Authorization Scope

Much of the future work we need to do on Keystone falls into issued of scope. I’m going to merely try and define the problems here, and avoid talking about solutions. I’ll try to address more specific aspects in future posts.

There are two phases to the problem.

  1. Administration
  2. Use

Here are the scope issues of the Definitions stage:

  1. Different services need different role-names to document specific functions, but there is no easy way to delegate the creation of those role names.
  2. Role names are often in conflict. What is meant by Admin? Depends on who you ask.
  3. There is no cross checking between the set of role assignments available and the policy rules for a given service.
  4. Any administrator can create any role assignment for any user within the scope of their project or domain. To be honest, this might not be a problem, but it keeps coming up.
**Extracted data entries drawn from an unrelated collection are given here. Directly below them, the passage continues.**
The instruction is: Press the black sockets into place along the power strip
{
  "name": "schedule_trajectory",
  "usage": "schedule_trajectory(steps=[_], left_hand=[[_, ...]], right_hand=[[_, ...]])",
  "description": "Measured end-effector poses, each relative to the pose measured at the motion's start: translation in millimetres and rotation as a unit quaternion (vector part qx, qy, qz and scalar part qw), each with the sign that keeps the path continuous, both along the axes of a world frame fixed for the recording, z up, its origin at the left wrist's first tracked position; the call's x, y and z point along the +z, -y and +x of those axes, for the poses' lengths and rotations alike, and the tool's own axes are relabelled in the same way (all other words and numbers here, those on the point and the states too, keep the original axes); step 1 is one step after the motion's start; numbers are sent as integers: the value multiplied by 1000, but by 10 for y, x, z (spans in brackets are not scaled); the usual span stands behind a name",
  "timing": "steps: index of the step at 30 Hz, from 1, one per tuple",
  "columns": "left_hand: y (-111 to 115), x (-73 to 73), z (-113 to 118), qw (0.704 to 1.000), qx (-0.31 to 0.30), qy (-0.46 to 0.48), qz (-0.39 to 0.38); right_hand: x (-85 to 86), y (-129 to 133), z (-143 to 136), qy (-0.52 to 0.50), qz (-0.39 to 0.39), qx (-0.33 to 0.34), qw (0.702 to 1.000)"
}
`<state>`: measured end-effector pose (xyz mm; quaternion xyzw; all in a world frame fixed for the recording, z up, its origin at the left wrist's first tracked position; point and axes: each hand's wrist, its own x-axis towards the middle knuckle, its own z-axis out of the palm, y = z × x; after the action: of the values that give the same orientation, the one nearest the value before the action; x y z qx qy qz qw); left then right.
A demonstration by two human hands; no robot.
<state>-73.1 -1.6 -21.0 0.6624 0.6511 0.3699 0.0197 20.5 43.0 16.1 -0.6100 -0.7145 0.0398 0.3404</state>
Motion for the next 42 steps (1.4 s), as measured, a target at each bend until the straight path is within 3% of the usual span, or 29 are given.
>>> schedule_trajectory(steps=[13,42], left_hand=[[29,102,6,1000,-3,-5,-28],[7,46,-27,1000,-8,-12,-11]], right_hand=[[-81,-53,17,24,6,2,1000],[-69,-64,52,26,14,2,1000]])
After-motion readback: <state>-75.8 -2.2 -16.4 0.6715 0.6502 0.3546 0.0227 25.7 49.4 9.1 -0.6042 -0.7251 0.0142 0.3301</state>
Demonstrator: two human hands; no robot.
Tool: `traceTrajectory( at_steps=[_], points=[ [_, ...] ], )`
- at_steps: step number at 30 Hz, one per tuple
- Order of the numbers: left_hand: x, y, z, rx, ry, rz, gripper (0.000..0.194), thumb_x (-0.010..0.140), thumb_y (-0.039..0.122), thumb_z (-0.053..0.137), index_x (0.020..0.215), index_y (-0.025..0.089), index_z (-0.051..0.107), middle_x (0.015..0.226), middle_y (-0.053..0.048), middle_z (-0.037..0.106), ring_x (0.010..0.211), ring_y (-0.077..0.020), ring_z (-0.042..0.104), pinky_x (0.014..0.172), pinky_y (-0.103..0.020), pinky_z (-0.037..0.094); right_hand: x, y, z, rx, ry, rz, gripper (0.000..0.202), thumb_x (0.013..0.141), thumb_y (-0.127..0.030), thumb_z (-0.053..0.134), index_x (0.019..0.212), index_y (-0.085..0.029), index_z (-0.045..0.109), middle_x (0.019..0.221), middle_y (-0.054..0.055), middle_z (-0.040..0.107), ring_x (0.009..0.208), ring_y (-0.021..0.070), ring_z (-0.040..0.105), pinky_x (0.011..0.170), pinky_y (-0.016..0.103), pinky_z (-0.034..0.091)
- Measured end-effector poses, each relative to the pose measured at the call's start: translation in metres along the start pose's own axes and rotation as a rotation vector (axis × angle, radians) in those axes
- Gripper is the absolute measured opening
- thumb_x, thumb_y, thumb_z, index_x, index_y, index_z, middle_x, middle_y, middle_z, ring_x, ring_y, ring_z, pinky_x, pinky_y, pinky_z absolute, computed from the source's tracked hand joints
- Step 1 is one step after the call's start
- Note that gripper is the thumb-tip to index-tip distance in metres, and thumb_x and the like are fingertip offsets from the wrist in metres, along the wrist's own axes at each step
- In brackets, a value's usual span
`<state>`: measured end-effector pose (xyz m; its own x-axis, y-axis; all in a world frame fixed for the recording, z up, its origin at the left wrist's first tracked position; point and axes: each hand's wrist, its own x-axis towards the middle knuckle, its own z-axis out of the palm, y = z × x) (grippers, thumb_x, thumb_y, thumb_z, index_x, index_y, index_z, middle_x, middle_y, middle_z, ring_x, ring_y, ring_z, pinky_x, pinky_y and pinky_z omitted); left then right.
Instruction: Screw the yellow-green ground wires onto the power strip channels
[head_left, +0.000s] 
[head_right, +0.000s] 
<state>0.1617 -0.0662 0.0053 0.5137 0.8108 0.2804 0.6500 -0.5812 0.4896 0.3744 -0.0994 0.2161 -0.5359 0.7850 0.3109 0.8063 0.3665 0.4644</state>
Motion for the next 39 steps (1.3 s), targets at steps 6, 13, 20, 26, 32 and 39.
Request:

Here are the scope issues of the Use stage:

  1.  The service catalog is too big. By default, every endpoint for every service is included, and most are rarely used.
  2. A user cannot request a token for a specific service
  3. A user cannot request a token for a limited set of roles.
  4. A token can be used multiple times even if it was intended for a single use
  5. Tokens live a long time, which means, that they are susceptible to abuse long after their intended use.
  6. Almost all token used by the CLI are used once, but don’t expire until the default expiry.
  7. Domain scoping and unscoped tokens are confusing.
  8. Only an administrator can check if a token is valid.
  9. Tokens can only be signed by a single private key, regardless of the number of Keystone servers deployed.
  10. There is no way to explicitly limit what scope Keystone can sign for, or what roles-assignments should be allowed from a specific Keystone server.